▶ [Task to carry out]: Copy all of the data that follows without altering a word.

▶ [Collected material]:
= = = = =

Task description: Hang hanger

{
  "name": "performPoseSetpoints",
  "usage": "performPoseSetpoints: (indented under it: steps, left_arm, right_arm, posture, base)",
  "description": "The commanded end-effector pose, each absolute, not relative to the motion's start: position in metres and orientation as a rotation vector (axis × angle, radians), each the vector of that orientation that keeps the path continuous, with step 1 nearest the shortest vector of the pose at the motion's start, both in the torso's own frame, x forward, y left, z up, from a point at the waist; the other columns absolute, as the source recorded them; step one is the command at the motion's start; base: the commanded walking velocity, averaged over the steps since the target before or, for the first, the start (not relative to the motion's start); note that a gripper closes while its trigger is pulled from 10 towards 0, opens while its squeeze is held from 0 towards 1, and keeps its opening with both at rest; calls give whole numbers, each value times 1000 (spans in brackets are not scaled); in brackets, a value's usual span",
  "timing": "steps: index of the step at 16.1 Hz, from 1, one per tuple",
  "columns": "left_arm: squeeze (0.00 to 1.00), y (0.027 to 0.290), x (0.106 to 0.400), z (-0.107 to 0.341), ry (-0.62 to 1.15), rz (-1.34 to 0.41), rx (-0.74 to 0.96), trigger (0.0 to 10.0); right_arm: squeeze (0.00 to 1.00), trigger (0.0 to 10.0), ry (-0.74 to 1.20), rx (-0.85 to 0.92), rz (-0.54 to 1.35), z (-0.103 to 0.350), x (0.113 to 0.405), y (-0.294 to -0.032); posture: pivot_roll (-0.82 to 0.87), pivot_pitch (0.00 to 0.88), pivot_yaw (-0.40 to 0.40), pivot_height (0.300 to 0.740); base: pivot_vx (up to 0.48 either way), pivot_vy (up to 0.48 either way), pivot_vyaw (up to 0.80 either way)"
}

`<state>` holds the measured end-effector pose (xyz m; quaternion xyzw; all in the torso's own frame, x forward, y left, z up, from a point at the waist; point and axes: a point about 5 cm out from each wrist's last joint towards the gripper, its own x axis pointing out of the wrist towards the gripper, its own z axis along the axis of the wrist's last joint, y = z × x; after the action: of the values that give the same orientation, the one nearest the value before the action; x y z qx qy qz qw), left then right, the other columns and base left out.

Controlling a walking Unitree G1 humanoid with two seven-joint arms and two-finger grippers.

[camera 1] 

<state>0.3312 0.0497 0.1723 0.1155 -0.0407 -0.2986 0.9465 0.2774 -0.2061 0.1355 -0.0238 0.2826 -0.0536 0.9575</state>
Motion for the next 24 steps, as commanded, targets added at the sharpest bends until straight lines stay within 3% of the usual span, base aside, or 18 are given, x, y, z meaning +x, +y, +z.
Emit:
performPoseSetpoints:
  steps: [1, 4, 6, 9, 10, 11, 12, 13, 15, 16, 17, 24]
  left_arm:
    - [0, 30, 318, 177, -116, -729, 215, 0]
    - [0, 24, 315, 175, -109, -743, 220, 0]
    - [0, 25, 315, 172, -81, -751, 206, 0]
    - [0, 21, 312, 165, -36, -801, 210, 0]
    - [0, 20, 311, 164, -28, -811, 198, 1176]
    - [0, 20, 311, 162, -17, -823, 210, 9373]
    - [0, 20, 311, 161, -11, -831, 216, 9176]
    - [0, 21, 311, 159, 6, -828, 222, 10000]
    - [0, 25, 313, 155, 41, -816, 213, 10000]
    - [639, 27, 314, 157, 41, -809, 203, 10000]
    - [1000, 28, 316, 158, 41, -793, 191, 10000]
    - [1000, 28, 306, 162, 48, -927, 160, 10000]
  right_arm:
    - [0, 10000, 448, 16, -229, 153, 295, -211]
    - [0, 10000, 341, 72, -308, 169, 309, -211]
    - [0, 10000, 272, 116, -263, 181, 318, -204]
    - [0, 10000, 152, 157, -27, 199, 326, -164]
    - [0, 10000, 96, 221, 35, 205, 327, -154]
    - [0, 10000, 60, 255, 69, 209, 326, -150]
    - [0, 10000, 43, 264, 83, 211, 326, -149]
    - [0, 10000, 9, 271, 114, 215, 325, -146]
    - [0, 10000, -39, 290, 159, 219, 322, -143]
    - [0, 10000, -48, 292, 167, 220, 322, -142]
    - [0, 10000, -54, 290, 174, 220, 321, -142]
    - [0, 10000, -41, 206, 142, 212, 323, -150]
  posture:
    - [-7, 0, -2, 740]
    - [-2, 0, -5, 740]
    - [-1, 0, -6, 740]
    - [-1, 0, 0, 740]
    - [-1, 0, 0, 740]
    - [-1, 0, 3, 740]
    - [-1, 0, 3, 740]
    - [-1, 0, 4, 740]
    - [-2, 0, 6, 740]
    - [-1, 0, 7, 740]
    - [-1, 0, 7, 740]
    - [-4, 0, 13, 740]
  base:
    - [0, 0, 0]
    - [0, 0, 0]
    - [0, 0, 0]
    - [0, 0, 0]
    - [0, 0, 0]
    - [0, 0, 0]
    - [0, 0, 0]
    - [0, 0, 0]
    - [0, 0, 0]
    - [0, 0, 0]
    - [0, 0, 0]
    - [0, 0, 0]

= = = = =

▶ [Response to this exercise]:
Task description: Hang hanger

{
  "name": "performPoseSetpoints",
  "usage": "performPoseSetpoints: (indented under it: steps, left_arm, right_arm, posture, base)",
  "description": "The commanded end-effector pose, each absolute, not relative to the motion's start: position in metres and orientation as a rotation vector (axis × angle, radians), each the vector of that orientation that keeps the path continuous, with step 1 nearest the shortest vector of the pose at the motion's start, both in the torso's own frame, x forward, y left, z up, from a point at the waist; the other columns absolute, as the source recorded them; step one is the command at the motion's start; base: the commanded walking velocity, averaged over the steps since the target before or, for the first, the start (not relative to the motion's start); note that a gripper closes while its trigger is pulled from 10 towards 0, opens while its squeeze is held from 0 towards 1, and keeps its opening with both at rest; calls give whole numbers, each value times 1000 (spans in brackets are not scaled); in brackets, a value's usual span",
  "timing": "steps: index of the step at 16.1 Hz, from 1, one per tuple",
  "columns": "left_arm: squeeze (0.00 to 1.00), y (0.027 to 0.290), x (0.106 to 0.400), z (-0.107 to 0.341), ry (-0.62 to 1.15), rz (-1.34 to 0.41), rx (-0.74 to 0.96), trigger (0.0 to 10.0); right_arm: squeeze (0.00 to 1.00), trigger (0.0 to 10.0), ry (-0.74 to 1.20), rx (-0.85 to 0.92), rz (-0.54 to 1.35), z (-0.103 to 0.350), x (0.113 to 0.405), y (-0.294 to -0.032); posture: pivot_roll (-0.82 to 0.87), pivot_pitch (0.00 to 0.88), pivot_yaw (-0.40 to 0.40), pivot_height (0.300 to 0.740); base: pivot_vx (up to 0.48 either way), pivot_vy (up to 0.48 either way), pivot_vyaw (up to 0.80 either way)"
}

`<state>` holds the measured end-effector pose (xyz m; quaternion xyzw; all in the torso's own frame, x forward, y left, z up, from a point at the waist; point and axes: a point about 5 cm out from each wrist's last joint towards the gripper, its own x axis pointing out of the wrist towards the gripper, its own z axis along the axis of the wrist's last joint, y = z × x; after the action: of the values that give the same orientation, the one nearest the value before the action; x y z qx qy qz qw), left then right, the other columns and base left out.

Controlling a walking Unitree G1 humanoid with two seven-joint arms and two-finger grippers.

[camera 1] 

<state>0.3312 0.0497 0.1723 0.1155 -0.0407 -0.2986 0.9465 0.2774 -0.2061 0.1355 -0.0238 0.2826 -0.0536 0.9575</state>
Motion for the next 24 steps, as commanded, targets added at the sharpest bends until straight lines stay within 3% of the usual span, base aside, or 18 are given, x, y, z meaning +x, +y, +z.
Emit:
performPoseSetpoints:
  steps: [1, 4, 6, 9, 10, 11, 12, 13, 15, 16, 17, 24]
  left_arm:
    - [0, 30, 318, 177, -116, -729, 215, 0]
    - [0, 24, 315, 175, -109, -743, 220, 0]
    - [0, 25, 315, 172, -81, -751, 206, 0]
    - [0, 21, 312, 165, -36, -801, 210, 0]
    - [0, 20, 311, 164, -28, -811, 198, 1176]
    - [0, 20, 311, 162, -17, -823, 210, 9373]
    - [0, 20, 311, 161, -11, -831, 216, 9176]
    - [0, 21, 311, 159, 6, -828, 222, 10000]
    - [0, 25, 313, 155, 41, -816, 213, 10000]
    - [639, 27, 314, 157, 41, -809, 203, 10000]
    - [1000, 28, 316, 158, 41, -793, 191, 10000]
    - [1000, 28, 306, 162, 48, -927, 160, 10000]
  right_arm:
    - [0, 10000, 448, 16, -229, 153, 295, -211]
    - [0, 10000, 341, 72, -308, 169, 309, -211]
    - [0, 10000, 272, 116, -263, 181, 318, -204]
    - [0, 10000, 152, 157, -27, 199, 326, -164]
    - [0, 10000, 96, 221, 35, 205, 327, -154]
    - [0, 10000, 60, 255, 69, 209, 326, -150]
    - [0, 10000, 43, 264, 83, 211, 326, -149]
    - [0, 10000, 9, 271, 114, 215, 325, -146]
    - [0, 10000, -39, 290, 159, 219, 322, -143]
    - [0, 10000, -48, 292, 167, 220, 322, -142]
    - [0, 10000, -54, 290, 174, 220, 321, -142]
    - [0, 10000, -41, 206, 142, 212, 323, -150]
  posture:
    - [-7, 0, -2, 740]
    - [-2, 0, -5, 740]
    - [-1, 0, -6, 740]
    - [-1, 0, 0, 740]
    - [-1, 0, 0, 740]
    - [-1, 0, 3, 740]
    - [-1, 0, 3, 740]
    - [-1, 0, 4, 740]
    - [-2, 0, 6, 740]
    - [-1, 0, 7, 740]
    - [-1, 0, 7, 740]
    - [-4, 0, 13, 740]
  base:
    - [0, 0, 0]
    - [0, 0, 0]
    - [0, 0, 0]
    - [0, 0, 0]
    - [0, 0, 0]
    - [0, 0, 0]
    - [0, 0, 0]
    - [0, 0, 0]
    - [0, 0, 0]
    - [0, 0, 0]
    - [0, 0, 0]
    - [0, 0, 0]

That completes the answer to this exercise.